Exercise description: Nothing but a number should be given: the count of lines in the listing that include "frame".

BEGIN

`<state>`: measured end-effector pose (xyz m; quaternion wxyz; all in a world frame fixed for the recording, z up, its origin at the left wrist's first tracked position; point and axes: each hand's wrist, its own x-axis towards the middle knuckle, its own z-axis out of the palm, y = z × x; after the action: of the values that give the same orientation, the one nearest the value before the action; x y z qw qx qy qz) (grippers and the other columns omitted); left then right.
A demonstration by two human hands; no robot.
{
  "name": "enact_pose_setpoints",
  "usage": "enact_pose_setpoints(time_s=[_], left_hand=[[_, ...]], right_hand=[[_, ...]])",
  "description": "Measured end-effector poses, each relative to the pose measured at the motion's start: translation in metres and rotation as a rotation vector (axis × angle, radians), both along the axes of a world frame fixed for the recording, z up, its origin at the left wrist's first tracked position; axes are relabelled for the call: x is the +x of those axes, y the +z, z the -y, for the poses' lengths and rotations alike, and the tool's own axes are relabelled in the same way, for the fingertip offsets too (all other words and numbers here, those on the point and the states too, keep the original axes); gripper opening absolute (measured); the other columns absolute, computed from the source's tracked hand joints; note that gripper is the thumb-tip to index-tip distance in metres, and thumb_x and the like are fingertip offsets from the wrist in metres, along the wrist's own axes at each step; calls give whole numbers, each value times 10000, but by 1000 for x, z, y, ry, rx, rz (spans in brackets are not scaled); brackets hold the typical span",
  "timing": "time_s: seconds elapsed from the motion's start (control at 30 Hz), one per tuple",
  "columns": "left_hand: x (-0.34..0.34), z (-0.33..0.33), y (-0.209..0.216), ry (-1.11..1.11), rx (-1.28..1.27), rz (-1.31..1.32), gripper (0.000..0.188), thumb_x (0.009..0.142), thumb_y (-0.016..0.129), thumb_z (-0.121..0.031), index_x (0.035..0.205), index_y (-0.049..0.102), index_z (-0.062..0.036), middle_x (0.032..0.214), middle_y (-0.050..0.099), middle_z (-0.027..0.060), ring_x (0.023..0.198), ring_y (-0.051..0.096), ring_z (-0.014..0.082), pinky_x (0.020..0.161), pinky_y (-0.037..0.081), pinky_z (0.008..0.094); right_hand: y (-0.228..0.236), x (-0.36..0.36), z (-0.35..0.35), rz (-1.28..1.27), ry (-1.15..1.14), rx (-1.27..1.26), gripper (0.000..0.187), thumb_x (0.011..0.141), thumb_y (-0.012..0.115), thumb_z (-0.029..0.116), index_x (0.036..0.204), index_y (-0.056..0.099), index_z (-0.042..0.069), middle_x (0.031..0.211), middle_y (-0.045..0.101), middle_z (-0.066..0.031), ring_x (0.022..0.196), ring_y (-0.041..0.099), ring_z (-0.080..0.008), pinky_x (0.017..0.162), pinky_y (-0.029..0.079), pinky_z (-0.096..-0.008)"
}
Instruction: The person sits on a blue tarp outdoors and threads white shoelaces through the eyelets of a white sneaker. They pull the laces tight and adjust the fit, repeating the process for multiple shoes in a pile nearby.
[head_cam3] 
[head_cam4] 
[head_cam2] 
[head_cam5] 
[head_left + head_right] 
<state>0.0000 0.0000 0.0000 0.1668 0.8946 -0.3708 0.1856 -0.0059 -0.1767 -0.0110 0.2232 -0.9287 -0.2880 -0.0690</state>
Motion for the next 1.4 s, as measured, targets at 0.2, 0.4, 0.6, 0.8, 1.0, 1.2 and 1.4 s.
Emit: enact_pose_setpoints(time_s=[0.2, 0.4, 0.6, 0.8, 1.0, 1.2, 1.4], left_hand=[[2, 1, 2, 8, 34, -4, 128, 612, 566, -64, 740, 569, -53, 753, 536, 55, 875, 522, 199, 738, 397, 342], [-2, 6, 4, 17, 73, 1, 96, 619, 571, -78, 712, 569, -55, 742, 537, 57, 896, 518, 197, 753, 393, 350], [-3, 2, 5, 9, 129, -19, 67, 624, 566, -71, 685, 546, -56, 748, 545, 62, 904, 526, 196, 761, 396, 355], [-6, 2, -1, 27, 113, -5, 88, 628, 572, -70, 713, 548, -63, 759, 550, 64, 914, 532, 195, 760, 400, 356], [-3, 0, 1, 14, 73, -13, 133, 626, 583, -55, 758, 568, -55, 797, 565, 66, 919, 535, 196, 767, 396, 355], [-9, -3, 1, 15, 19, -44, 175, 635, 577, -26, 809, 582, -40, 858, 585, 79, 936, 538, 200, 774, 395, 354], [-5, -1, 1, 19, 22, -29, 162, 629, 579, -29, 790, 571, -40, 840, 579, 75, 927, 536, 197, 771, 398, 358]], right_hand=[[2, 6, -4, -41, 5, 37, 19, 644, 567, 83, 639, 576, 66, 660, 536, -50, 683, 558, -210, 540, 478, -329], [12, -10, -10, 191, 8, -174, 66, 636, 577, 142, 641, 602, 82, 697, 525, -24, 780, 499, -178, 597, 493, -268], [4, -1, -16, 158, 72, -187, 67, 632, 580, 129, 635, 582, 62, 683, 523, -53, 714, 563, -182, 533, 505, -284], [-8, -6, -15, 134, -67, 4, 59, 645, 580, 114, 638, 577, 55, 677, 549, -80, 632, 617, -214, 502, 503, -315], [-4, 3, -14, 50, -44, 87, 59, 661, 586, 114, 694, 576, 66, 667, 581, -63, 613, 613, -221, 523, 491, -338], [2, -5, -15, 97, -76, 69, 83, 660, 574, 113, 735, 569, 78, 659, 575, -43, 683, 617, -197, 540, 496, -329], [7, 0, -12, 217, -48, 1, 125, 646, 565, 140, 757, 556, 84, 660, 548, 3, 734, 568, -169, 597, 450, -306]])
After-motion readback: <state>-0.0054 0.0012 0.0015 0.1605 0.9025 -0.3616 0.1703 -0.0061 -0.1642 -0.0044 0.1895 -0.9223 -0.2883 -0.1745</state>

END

Expected answer: 2